Frame it. Better yet, send it to every professor of finance you know. It is — here’s the shocker — the October 2008 Senior Loan Officer Opinion Survey.
That’s right, that tried-and-true quarterly report on lending practices at banks — the one that always reads like a customer’s bill of rights on a 7-Eleven checkout line or like a technical manual for putting together a, well, technical manual — should be revered, analyzed, even canonized. The October report released yesterday is nothing short of a witness to history.
You’d never guess it by the actual report with its droll “large fractions of domestic banks” doing this or that, but the October survey offers a concise portait of what a banking economy looks like when it does not function. At all.
ACROSS THE BOARD TIGHTENING
There is not a category of underwriting which did not tighten during the third quarter of 2008, which is the time period the October report addresses. Commercial and industrial loans: “tightening for all price and nonprice terms.” Credit limits on consumer cards: “reducing credit limits … to prime and to nonprime borrowers.” C&I spreads: “nearly all banks … noted that they had increased spreads.” Commercial real estate lending: 85% tightened their lending standards on such loans
The actual degree lending seized up was substantial. The survey found that 95% — 95%! — of U.S. banks increased the price they charge large- and medium-sized companies for credit lines. That’s in one quarter. Think about that. Almost every single bank in America, en masse, increased its credit prices. The consumer market, too, saw a massive retreat from risk, as 70% of prime home lenders and 90% of “nontraditional” home lenders tightened their mortgage lending standards.
Such mass, nationwide credit tightening usually just doesn’t happen — but it did. To higher prices and tighter underwriting add increased spreads and increased premiums and you have a lending market that no longer deserves the “lending” in its name.

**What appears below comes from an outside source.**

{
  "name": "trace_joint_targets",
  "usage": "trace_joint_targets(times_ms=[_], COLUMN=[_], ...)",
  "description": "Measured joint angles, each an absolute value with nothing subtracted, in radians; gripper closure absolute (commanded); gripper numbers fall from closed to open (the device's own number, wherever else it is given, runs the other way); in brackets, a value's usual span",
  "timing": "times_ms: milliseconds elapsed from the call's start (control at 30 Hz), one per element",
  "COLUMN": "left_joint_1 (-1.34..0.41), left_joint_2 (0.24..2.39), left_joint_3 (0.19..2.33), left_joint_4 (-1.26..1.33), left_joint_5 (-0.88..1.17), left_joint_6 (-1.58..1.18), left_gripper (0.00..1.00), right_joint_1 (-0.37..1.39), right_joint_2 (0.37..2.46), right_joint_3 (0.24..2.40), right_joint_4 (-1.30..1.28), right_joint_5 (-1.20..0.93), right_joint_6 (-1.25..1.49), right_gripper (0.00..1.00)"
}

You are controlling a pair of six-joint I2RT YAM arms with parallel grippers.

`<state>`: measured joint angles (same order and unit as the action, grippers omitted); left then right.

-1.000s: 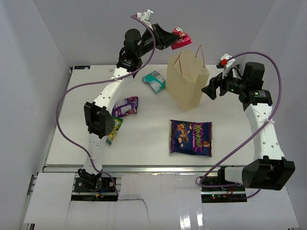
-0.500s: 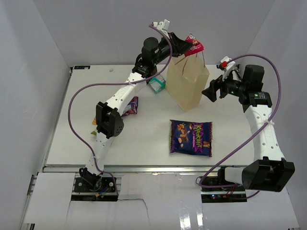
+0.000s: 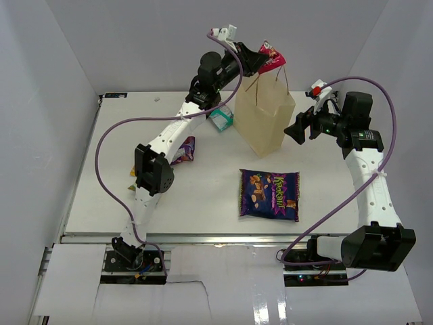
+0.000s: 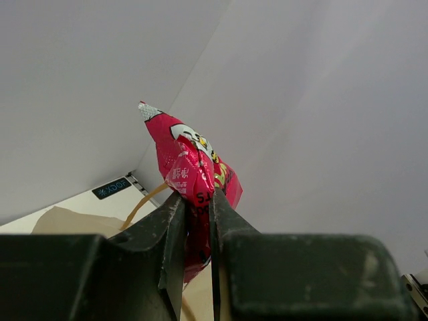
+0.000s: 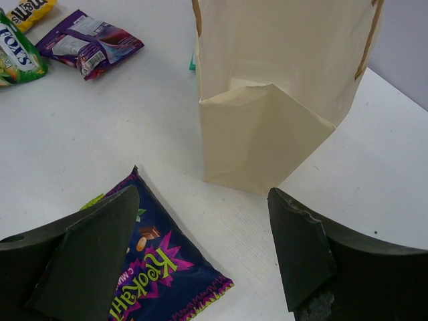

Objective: Place the snacks into the paper bag

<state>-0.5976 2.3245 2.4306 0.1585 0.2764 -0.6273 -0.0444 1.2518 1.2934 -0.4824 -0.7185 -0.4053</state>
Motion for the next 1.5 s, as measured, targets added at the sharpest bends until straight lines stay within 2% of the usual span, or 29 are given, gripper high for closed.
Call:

The reason is simple. “Large majorities of respondents indicated that their bank’s reduced tolerance for risk and a worsening of industry-specific problems were factors in their decision.” That’s the Fed’s way of saying banks panicked.
MORE LENDING NEEDED?
When you delve into the report you see evidence of other interesting trends. For example, we’ve all read article after article about how “no one wants to lend.” On Oct. 15, Henry Paulson, the secretary of the Treasury Department, said “You get banks lending going again, supporting businesses, supporting jobs, supporting consumers, that’s what we need to do.”
Here’s the thing: The report indicates that demand for loans last quarter, uh, fell. C&I loan demand fell at 15% of the respondents, for example. It is unclear whether the retreat from lending led to less loan demand or vise versa. Suffice it to say, forcing banks to lend may not mean borrowers will take the loans offered.
Companies may have sought fewer new loans, but they certainly jumped on the liquidity of the loans they already had, tapping more of their credit facilities during the third quarter, 40% of banks nationwide said. There is a discrepancy between large banks and small banks in this regard. The majority of the credit line activity — 65% to be exact — was at large banks, which implies the increase in the dollar amount of C&I loans drawn under preexisting commitments last quarter were done mainly by large companies. That compares to just 5% at smaller banks. In other words, at least last quarter this was a big-bank credit crisis, and not necessarily a banking-wide crisis.
“ATTRACTIVE” BANKS
The market already started adjusting to the credit seizure, the survey found.
“Among banks that reported an increase in demand [for C&I loans], nearly all … reported that customer borrower had shifted to their bank from other bank or nonbank sources because these other sources had become less attractive,” the Fed said.
We are not sure what “less attractive” truly means (don’t bother calling on the Fed; the agency does not provide “color” on the Senior Loan Officer survey), but we assume that means the market was scurrying to “safer” banks in the third quarter. We also presume that the movement was not necessarily equal from “other bank and nonbank sources,” but mostly from “nonbank sources.”
This is all fine and scary. But the most frightening result from the survey was that 95% of banks that reduced the credit limits they extended to consumer credit card holders did so because of “less favorable or more uncertain economic outlook and reduced tolerance for risk.” You want a consumer spending-driven economic recession? Try reducing credit card limits for 95% of a nation that largely consumes goods with credit, and right before the holiday season no less.
Wait until the next Senior Loan Officer Opinion Survey will be released in January 2009. It’ll be another for the ages.